Your answer must contain each line of the data, copied exactly.

_Provided data_.
★ ★ ★ ★ ★ ★ ★
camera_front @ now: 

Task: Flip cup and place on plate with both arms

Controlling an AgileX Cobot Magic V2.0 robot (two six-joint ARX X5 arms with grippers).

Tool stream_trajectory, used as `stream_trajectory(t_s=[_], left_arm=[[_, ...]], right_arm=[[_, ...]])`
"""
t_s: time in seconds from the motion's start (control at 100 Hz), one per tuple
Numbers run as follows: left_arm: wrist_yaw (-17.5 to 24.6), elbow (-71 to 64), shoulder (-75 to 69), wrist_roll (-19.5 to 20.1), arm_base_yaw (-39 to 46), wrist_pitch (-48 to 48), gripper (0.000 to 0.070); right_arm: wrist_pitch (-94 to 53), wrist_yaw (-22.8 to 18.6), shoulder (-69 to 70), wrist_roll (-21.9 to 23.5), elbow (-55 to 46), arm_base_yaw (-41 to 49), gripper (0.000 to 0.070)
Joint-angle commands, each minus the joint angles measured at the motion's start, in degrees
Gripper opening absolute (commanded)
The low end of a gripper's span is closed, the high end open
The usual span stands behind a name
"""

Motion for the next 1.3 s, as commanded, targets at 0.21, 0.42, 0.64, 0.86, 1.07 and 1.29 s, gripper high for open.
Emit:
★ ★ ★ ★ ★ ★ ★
_Solution to the problem_.
camera_front @ now: 

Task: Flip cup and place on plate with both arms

Controlling an AgileX Cobot Magic V2.0 robot (two six-joint ARX X5 arms with grippers).

Tool stream_trajectory, used as `stream_trajectory(t_s=[_], left_arm=[[_, ...]], right_arm=[[_, ...]])`
"""
t_s: time in seconds from the motion's start (control at 100 Hz), one per tuple
Numbers run as follows: left_arm: wrist_yaw (-17.5 to 24.6), elbow (-71 to 64), shoulder (-75 to 69), wrist_roll (-19.5 to 20.1), arm_base_yaw (-39 to 46), wrist_pitch (-48 to 48), gripper (0.000 to 0.070); right_arm: wrist_pitch (-94 to 53), wrist_yaw (-22.8 to 18.6), shoulder (-69 to 70), wrist_roll (-21.9 to 23.5), elbow (-55 to 46), arm_base_yaw (-41 to 49), gripper (0.000 to 0.070)
Joint-angle commands, each minus the joint angles measured at the motion's start, in degrees
Gripper opening absolute (commanded)
The low end of a gripper's span is closed, the high end open
The usual span stands behind a name
"""

Motion for the next 1.3 s, as commanded, targets at 0.21, 0.42, 0.64, 0.86, 1.07 and 1.29 s, gripper high for open.
Emit:

Nothing further is needed for the answer.